Over chat it has been pointed out to me that computing the non-quadratic residue is not the same cost as computing a quadratic residue. As pointed out in footnote 7 of the the proposed BIP, c^((p+1)/4) is always a quadratic residue and must be negated to find the non-quadratic residue.

In light of this, I revise my proposed change to make the verification equation

R + sG + eP = 0.

(by 0 in the equation above I mean the identity element for the (+) operation, which is the point at infinity.)

This equation is suitable for batch verification. This equation is clearly written as a linear combination that doesn't use negation. In most implementations, equality comparison tests are implemented by subtraction and a comparison with zero. By writing the verification equation this way, we clearly see that only the comparison with zero test is needed.

For single signature verification the check becomes, compute Q := sG + eP. Verify that Q isn't the point at infinity and Q.x = r. Verify that Q.y is *not* a quadratic residue. (While I was incorrect earlier about the costs of computing a non-residue, it is the case the *verifying* a value is a quadratic residue is the same cost as verifying a value is a non-residue.)

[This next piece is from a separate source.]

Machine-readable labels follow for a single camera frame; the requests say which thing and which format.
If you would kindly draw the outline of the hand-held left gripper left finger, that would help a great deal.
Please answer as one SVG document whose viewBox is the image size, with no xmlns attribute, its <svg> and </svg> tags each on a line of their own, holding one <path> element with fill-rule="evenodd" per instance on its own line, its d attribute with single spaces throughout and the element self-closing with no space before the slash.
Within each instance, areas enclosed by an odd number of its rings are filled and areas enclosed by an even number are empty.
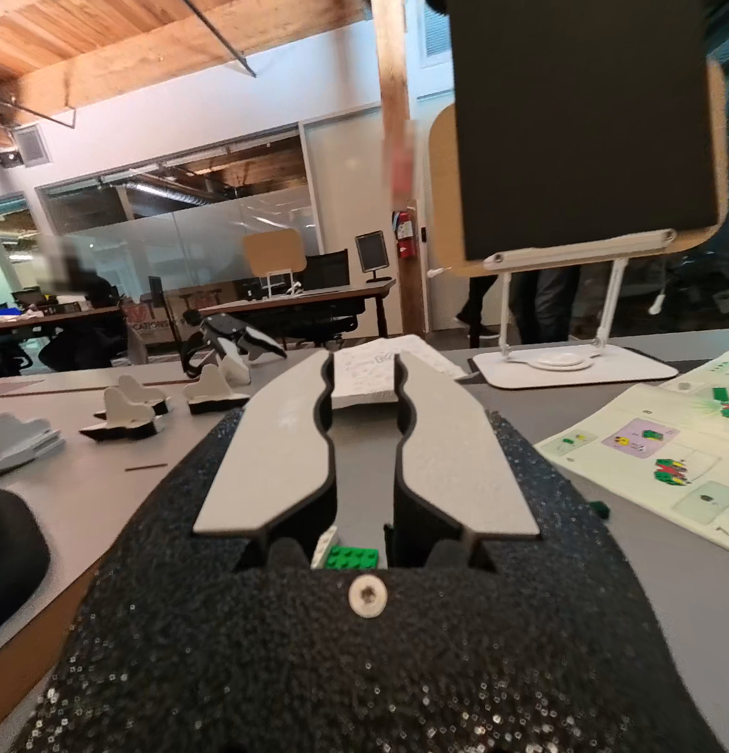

Effectively in my first email I was suggesting that the 'e' value in a signature be negated from the current BIP proposal. In this revision I am effectively suggesting that the 's' value in a signature should be the one that is negated instead.

On Sat, Aug 4, 2018 at 8:22 AM, Russell O'Connor <roconnor@blockstream.io> wrote:

I propose changing the verification equation from "Let R = sG - eP" to

Let R = sG + eP

This allows faster verification by avoiding negating a point (or a coefficient).

If, instead of directly following the literal verification specification, one is instead reconstructing R from r by finding a y coordinate that is a quadratic residue, under the existing scheme one would verify

sG - eP = R

which is effectively verifying

0 = sG - eP - R or 0 = R - sG + eP

Either way one needs to negate at least one point (or one coefficient) because of the opposite signs between sG and eP.

Under my proposed revised verification scheme, one would instead verify

0 = sG + eP + (-R).

While it seems that this requires negating R, it does not. Rather (-R) can be directly constructed from r by finding a y coordinate that is *not* a quadratic residue, which is precisely the same amount of work that construction R from r was.

In either verification procedure, changing the verification equation to my proposal removes one negation operation from the cost of doing verification.